EXERCISE OBJECTIVE >>
From the listing below, copy every line with the word "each".

*** SUPPLIED INFORMATION ***

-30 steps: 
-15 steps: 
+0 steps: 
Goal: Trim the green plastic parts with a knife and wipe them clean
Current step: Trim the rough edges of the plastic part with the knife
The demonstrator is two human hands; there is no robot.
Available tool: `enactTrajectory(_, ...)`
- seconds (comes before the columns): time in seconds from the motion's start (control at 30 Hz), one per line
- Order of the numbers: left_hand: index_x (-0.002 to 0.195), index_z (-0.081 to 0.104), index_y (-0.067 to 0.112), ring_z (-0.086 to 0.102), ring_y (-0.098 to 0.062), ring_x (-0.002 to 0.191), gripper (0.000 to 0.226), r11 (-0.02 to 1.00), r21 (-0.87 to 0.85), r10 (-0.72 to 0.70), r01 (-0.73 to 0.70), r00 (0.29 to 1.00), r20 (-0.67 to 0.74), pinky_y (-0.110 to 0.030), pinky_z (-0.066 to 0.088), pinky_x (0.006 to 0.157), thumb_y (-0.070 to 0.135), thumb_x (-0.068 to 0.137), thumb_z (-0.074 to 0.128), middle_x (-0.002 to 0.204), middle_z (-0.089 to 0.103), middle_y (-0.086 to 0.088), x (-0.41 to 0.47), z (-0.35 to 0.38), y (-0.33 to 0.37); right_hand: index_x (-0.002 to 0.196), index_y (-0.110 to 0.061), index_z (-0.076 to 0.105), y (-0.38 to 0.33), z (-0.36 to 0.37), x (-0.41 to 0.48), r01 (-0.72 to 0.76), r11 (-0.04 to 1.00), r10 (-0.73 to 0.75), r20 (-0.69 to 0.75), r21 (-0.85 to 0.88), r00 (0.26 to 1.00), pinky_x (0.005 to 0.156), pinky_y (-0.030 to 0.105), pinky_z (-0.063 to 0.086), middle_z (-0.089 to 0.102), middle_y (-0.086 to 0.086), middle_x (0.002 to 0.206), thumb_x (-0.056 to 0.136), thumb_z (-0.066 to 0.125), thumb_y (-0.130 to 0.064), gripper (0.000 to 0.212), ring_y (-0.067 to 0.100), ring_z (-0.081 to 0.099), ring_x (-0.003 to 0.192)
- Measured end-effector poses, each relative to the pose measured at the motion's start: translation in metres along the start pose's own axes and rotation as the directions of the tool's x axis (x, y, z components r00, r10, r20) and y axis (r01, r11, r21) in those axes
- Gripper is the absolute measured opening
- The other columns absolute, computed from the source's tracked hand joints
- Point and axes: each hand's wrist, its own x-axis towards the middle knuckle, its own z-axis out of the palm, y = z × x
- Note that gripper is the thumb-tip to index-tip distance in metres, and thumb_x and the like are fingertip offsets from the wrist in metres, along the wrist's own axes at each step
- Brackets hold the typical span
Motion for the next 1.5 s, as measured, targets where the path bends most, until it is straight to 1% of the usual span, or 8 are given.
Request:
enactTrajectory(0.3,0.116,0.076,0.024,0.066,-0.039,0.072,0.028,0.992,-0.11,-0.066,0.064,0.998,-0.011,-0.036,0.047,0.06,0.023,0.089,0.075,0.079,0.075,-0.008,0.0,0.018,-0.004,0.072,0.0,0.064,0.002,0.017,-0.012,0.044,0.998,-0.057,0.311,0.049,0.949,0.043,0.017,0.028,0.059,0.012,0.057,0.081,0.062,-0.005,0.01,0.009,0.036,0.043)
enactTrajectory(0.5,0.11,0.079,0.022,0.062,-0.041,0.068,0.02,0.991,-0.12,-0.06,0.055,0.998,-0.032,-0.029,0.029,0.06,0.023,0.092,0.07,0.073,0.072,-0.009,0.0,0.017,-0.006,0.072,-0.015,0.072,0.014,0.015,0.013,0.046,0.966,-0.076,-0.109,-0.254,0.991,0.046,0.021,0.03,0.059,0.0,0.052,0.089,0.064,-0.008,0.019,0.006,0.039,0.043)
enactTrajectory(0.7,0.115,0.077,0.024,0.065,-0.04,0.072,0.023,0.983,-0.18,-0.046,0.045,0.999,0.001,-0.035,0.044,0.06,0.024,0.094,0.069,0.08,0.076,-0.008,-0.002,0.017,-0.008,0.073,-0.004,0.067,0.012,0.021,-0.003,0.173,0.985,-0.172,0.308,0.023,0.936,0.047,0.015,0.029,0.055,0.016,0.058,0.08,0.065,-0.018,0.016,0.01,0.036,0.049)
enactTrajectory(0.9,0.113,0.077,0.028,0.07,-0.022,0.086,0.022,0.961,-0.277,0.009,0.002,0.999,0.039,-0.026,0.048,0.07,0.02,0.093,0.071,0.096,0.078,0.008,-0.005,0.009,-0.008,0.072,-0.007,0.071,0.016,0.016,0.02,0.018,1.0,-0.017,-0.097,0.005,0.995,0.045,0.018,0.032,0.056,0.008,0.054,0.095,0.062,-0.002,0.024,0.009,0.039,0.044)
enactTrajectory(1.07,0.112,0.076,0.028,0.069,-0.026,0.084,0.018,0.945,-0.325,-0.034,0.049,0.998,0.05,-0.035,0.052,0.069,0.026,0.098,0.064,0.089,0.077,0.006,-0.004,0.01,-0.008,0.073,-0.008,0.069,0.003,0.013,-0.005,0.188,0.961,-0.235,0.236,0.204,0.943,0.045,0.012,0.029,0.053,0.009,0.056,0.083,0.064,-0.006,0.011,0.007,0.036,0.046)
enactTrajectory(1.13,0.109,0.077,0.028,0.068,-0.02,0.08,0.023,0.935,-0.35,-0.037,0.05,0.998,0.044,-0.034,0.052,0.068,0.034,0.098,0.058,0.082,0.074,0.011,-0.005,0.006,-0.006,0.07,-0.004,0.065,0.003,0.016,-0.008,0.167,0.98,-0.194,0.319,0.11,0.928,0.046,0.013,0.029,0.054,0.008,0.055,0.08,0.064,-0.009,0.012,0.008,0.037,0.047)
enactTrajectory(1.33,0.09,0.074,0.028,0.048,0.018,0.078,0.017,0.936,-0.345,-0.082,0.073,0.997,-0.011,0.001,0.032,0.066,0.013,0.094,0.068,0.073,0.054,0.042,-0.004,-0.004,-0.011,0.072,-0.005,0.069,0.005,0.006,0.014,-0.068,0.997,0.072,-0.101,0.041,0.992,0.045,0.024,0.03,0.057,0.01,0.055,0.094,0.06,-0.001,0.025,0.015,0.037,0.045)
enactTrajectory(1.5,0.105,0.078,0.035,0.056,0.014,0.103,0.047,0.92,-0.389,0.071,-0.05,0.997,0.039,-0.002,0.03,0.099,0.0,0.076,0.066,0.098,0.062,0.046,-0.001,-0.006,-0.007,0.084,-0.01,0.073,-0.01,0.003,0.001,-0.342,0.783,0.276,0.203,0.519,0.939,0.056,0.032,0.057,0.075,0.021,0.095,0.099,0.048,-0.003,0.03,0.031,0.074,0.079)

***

WRITTEN RESPONSE >>
- Measured end-effector poses, each relative to the pose measured at the motion's start: translation in metres along the start pose's own axes and rotation as the directions of the tool's x axis (x, y, z components r00, r10, r20) and y axis (r01, r11, r21) in those axes
- Point and axes: each hand's wrist, its own x-axis towards the middle knuckle, its own z-axis out of the palm, y = z × x
- Note that gripper is the thumb-tip to index-tip distance in metres, and thumb_x and the like are fingertip offsets from the wrist in metres, along the wrist's own axes at each step

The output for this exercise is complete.